=== Begin Enclosure ===

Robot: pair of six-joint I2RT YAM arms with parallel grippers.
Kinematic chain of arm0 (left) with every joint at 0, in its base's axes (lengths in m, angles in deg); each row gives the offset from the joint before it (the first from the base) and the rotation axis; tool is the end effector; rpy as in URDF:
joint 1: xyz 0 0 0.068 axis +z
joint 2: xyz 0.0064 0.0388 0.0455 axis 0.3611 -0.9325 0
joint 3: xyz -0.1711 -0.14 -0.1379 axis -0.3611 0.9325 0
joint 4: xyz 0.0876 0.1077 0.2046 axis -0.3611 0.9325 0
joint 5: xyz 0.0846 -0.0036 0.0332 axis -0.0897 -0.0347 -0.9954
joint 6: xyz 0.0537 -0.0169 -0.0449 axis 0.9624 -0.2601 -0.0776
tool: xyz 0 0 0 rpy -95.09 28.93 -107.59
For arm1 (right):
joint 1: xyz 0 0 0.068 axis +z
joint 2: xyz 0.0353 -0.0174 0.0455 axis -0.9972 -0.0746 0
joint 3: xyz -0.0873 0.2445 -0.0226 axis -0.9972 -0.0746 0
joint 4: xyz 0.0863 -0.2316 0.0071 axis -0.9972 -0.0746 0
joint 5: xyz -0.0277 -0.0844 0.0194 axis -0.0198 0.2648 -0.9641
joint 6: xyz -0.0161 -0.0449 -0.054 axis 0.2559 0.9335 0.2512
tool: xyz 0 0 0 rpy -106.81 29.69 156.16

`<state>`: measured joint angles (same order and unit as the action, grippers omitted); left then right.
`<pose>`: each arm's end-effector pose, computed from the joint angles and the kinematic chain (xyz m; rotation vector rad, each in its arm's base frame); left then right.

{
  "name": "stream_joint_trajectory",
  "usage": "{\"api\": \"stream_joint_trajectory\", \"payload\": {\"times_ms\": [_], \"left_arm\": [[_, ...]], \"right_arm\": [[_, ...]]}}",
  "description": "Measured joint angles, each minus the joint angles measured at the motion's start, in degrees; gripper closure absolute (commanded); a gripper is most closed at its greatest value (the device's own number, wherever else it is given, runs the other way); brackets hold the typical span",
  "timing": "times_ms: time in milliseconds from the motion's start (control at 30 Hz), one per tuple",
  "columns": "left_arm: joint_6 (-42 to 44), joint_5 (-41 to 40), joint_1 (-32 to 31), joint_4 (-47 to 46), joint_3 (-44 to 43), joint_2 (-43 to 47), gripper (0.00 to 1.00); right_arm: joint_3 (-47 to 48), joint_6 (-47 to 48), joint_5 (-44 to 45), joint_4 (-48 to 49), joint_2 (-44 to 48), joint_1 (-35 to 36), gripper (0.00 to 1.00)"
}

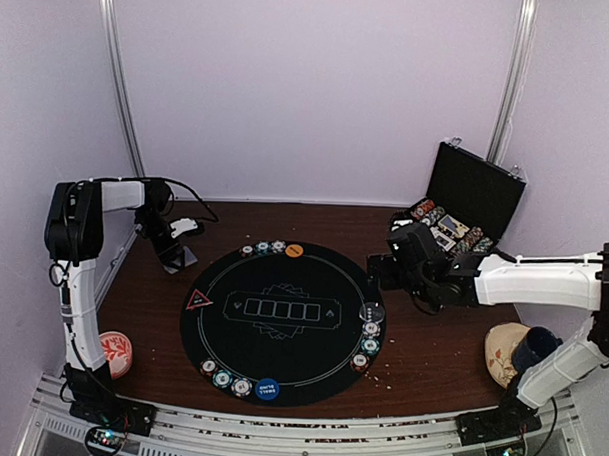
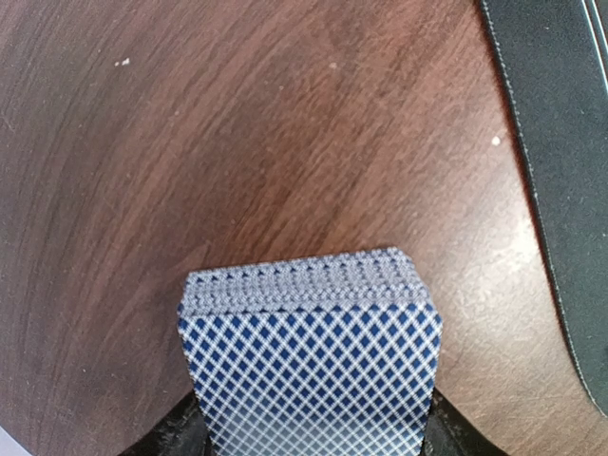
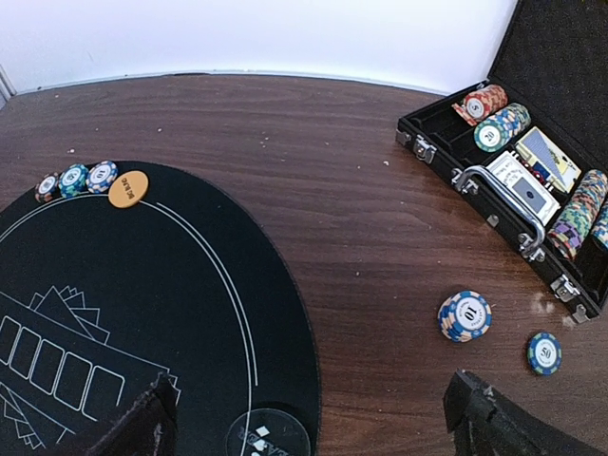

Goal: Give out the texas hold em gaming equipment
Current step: Pick up the poker card from the corner of the board.

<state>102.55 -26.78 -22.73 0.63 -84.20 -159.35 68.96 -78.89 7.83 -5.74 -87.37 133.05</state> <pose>0.4163 -0.0211 0.1212 1.1739 2.6923 -0.1416 0.2309 0.2107 0.2133 -0.1853 2.1734 0.1838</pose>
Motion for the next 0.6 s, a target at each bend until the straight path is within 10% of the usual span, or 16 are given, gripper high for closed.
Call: {"api": "stream_joint_trajectory", "payload": {"times_ms": [600], "left_arm": [[0.1,2.2,0.4,0.7,0.5,1.1,0.81]], "right_arm": [[15.6,0.8,-9.9,1.5,-10.3,6.3,0.00]]}}
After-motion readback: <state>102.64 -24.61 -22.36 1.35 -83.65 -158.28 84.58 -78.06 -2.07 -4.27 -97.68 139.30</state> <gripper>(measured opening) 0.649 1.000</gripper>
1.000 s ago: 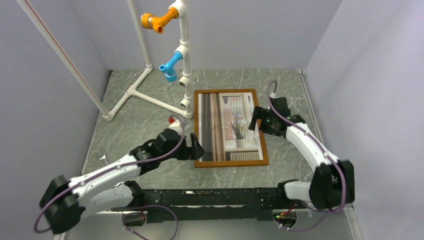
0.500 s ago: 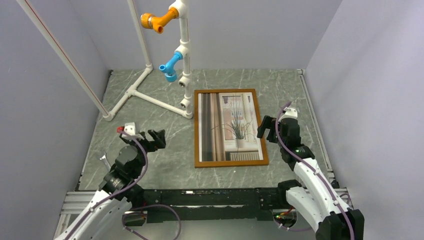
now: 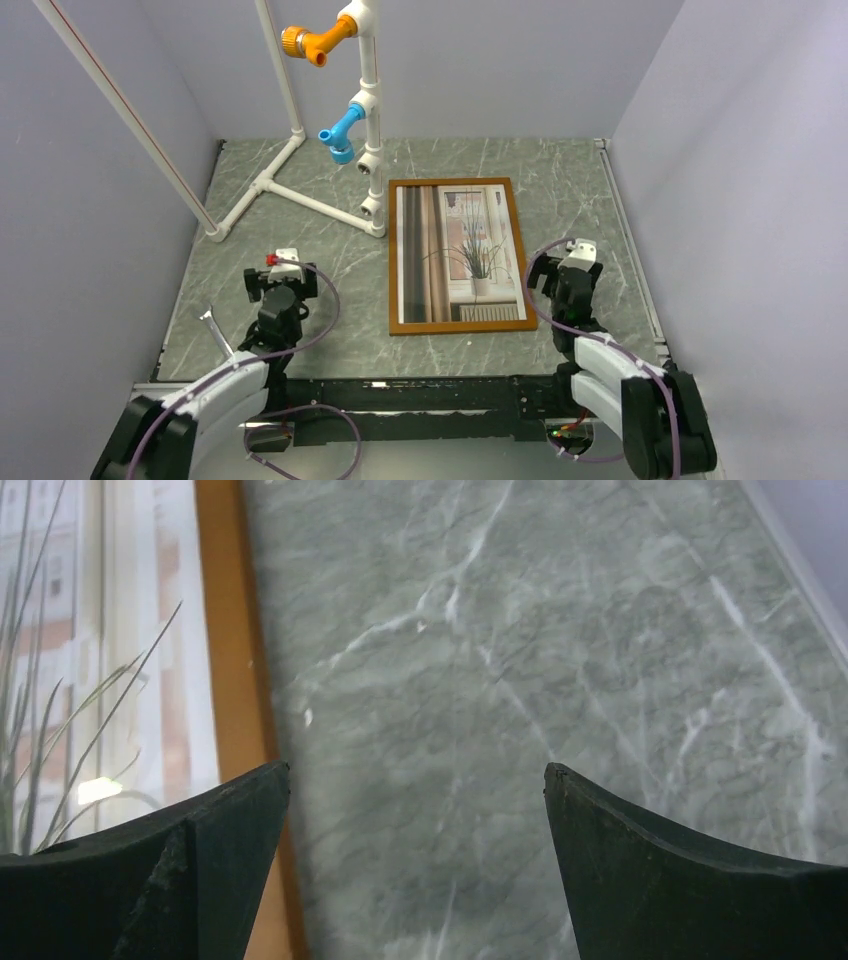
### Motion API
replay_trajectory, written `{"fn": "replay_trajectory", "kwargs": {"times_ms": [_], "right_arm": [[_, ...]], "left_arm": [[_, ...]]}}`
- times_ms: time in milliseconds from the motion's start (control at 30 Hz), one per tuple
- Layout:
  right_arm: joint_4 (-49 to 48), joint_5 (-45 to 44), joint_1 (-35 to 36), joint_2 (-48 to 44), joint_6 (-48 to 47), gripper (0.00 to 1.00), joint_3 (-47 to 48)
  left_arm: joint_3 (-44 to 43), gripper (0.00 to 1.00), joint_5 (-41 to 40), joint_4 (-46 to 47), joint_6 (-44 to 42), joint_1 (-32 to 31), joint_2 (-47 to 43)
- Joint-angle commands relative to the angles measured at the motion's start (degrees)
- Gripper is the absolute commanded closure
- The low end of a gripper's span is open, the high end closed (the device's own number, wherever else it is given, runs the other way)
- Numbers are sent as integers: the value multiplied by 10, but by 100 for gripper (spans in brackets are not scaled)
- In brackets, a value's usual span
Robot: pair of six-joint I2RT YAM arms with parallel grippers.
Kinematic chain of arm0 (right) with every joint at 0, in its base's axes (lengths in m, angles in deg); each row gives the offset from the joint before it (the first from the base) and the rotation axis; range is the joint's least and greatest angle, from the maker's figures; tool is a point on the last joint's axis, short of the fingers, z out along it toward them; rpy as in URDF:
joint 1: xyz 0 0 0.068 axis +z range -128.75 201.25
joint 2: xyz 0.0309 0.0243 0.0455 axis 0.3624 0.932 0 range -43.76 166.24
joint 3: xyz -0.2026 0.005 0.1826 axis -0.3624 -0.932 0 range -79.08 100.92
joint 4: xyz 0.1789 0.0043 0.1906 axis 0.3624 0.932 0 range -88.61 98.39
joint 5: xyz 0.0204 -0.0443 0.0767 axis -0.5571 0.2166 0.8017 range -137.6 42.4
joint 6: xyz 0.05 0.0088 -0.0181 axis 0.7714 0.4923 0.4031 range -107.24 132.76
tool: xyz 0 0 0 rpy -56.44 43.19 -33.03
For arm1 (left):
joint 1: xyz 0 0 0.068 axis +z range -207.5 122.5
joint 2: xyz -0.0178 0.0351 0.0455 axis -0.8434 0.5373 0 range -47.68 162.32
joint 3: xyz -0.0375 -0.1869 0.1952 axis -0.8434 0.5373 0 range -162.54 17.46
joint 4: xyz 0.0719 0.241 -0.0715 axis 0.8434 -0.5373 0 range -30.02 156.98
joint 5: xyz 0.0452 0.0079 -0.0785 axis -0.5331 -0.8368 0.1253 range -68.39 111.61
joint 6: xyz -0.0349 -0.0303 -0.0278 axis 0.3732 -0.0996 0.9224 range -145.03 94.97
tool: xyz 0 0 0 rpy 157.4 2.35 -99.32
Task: Put the photo into the frame
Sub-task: Reset both arms
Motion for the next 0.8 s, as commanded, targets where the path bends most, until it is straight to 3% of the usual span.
{"fn": "replay_trajectory", "kwargs": {"times_ms": [0,100,167,300,367,400,433,500,533,767], "right_arm": [[-221,4,-19,70,-41,1,15],[-219,10,-46,153,-36,1,71],[-225,30,-69,194,-29,1,95],[-350,76,-114,276,-14,1,79],[-425,89,-115,310,-25,0,58],[-392,91,-116,302,-21,0,62],[-371,85,-114,299,-21,0,74],[-382,81,-110,306,-27,0,75],[-367,79,-110,300,-25,0,76],[-366,104,-108,306,-40,0,83]], "left_arm": [[28,1,98,307,-41,82,95],[11,1,183,371,-35,136,172],[-44,0,177,330,-50,151,207],[-77,1,185,323,-69,169,254],[-49,1,208,454,-65,188,326],[-44,1,201,541,-78,192,393],[-50,1,181,532,-83,183,385],[-84,1,176,380,-43,190,337],[-98,1,149,364,-31,193,348],[-95,1,158,410,-48,197,370]]}}
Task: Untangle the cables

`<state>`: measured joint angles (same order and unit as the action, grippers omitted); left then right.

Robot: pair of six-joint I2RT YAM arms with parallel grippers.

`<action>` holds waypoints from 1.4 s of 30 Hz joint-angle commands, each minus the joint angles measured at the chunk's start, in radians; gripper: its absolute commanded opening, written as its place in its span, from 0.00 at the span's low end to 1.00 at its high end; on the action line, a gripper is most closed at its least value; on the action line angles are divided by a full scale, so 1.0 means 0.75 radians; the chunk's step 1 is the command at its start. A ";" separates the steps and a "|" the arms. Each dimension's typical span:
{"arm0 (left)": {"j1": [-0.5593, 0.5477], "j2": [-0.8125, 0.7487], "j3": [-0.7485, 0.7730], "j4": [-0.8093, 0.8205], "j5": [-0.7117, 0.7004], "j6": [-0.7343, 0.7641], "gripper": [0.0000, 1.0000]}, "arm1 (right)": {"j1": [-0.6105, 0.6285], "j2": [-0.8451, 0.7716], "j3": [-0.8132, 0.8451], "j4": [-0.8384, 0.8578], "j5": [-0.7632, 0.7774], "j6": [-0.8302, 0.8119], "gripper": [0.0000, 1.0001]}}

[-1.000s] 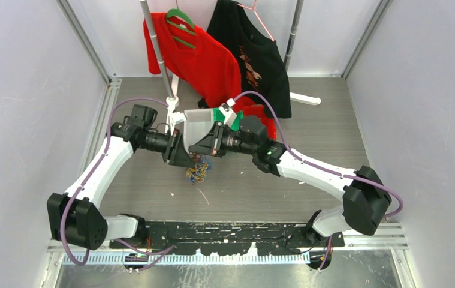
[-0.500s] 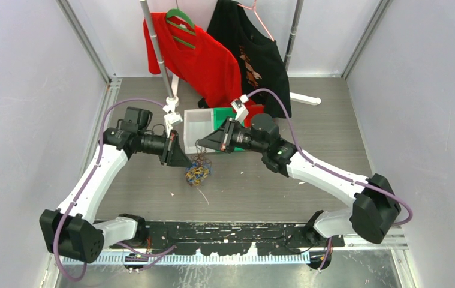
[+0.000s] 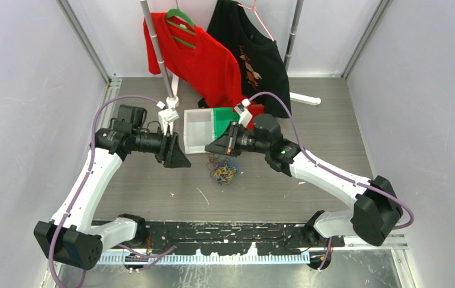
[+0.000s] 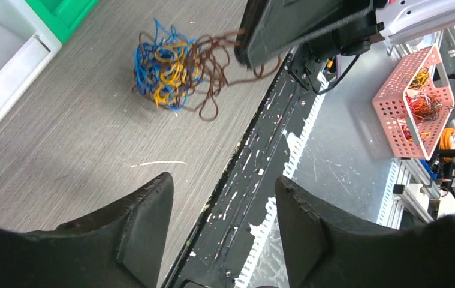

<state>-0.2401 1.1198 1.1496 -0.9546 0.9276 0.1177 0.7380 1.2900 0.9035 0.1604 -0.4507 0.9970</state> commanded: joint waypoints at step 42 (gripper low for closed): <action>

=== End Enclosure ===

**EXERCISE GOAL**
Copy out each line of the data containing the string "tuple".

**TASK RESPONSE**
  "timing": "times_ms: time in milliseconds from the motion's start (control at 30 Hz), one per tuple",
- times_ms: time in milliseconds from the motion's start (control at 30 Hz), one per tuple

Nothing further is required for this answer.